Tuesday 7 February 2012

Mediaeval Gardens

Mary in a hortus conclusus
One of my favourite periods of garden history and one which is sadly neglected is the Mediaeval garden.  If you wish to know more,  John Harvey's Mediaeval Gardens (1981) is a masterful tome.  Albeit an expensive one these days.  There are also a couple of blogs worth visiting: St Mary de Haura and The Medieval Garden Enclosed.

Monastic Self sufficiency

While the Islamic world grew in size and created beautiful gardens, Europe entered a period well deserved of its title, ‘The Dark Ages’.  The peaceful conditions required for ornamental garden making were lost, but the missionary zeal of the monks took Christianity swiftly across Europe, and since their Rule demanded self-sufficiency, with it went the art of gardening.

Plan of St Gall - garden is in top left corner
One 9th century document, a plan by Abbot Hiato of St Gall, a monastery in Switzerland shows a blueprint for the perfect monastery and reveals the garden to be full of raised, rectangular beds in each of which was grown a single crop.  Monsativc gardens were made for utility and purpose - to provide plants to eat, from which to make medicines and to use in the everyday running of a monsatic establishment.  They were not for ornament and repose, and by the late 11th century, the monasteries were large, well established, and powerful

Exotic Secular

Virgin and Child with Saints, c.1510-1520. Attribution: Fir0002/FlagstaffotosGFDL Licence
As a sort of peace settled across Europe, with its return, so did garden making – but protected behind thick castle walls.   Such enclosed gardens were often called hortus conclusus and had a religious overtone referring to Mary.  However unlike monks, the nobility were neither celibate nor ascetic and many had seen the erotic, sensuous Moorish (Islamic) gardens in Spain, Sicily and on the Crusades.  Thus Islamic influences began to creep into the garden.
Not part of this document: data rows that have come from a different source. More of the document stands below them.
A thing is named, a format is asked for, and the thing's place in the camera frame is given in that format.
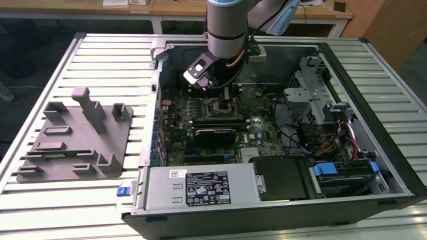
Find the barcode sticker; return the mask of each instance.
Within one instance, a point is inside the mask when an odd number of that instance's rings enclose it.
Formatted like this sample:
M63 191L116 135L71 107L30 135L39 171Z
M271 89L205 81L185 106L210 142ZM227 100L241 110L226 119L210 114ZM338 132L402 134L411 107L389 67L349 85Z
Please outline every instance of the barcode sticker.
M187 174L187 169L175 169L169 171L170 178L185 178Z

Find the metal bracket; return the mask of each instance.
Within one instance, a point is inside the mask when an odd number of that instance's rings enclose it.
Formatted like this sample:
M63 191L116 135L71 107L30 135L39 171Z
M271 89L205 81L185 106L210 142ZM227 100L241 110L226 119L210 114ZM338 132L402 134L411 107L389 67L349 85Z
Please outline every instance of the metal bracket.
M323 114L326 121L334 121L335 119L346 118L347 110L351 110L349 103L337 103L337 104L327 104L323 107Z
M167 41L165 40L153 41L150 54L151 54L151 59L154 61L158 61L159 59L165 58L169 55L166 49L167 49Z
M321 95L315 89L306 88L287 88L285 89L287 100L294 103L306 103L311 100L319 100Z

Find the wooden desk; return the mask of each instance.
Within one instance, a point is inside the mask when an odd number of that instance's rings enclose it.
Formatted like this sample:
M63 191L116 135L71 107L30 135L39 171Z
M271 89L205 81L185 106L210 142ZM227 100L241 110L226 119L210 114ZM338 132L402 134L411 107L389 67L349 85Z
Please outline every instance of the wooden desk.
M291 23L333 25L329 36L341 37L354 15L329 7L307 7L306 14L299 9ZM0 0L0 18L150 20L155 34L163 33L162 21L205 21L206 9L207 0L151 0L116 9L104 9L103 0Z
M309 19L353 19L354 14L330 10L334 9L334 0L326 1L326 6L306 7ZM155 0L153 13L155 15L173 16L205 16L207 14L207 0ZM305 9L299 8L294 16L297 19L305 19Z

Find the white label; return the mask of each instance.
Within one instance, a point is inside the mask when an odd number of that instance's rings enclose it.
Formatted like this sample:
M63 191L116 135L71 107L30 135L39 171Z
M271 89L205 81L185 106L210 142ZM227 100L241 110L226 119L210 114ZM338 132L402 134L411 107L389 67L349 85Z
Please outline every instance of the white label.
M149 14L149 11L131 11L131 14Z
M185 178L187 174L187 169L177 169L169 171L169 177L171 179L174 178Z

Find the white table leg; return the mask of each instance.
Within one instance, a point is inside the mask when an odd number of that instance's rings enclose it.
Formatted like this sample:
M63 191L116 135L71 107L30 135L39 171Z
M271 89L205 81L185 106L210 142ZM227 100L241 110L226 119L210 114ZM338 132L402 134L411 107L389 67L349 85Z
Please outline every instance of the white table leg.
M337 21L337 24L334 25L327 37L329 38L339 38L343 34L347 23L349 23L349 19L339 19Z
M154 34L163 34L162 20L163 20L162 16L151 16Z
The Abbey House Garden, Malmesbury

The mediaeval garden mingled beauty with utility.  It was a place for relaxation, and in a malodorous world, a retreat full of sweetly scented plants.  Like the monasteries the plants were grown in raised beds, and many species still served medicinal or culinary uses, but they were grown in a way to make them look beautiful – a mix of species to create a floral tapestry.  Other beds were raised further to make seats, and carpeted with fine turf richly sprinkled with herbs such as thyme, camomile and other fragrant plants.  Alternatively the enclosed space was entirely covered in a ‘flowery mead’ - fine grass studded with many wild flowers.  

Favourite features

Boccaccio’s Teseida
Other popular features included arbours, the simplest being a structure of wooden  poles cloaked with climbers such as honeysuckle, vine or clematis.  More ornate frameworks were made from woven willow or wooden trellis.  This notion of a romantic retreat received a fillip with the story of fair Rosamund Clifford, mistress to the English king, Henry II.  In the grounds of Woodstock (now Blenheim Palace), the King built Rosamund a bower, where they had their trysts, until his jealous wife, Queen Eleanor of Aquitaine learned of their trysts and killed her rival.
  
An Enclosed Garden
Ornate water features, especially tanks, baths, pools, and fountains were another favourite, as were mazes and labyrinths, often copied from patterns on Cathedral floors.  However these were not mazes as we know them – tall yew hedges - instead they were patterns cut into turf.

The Normans loved hunting, and they must have heard tales of the great Assyrian pairadaeza full of exotic animals, trees and flowers.  A ‘replica’ was built in 1123 by Henry I, who enclosed the park at Woodstock and stocked it with animals including lions, leopards, lynx, porcupine and camels. 

P.S.  The links of the above two images lead so some rather interesting, albeit not garden, facts.  Try them if you dare.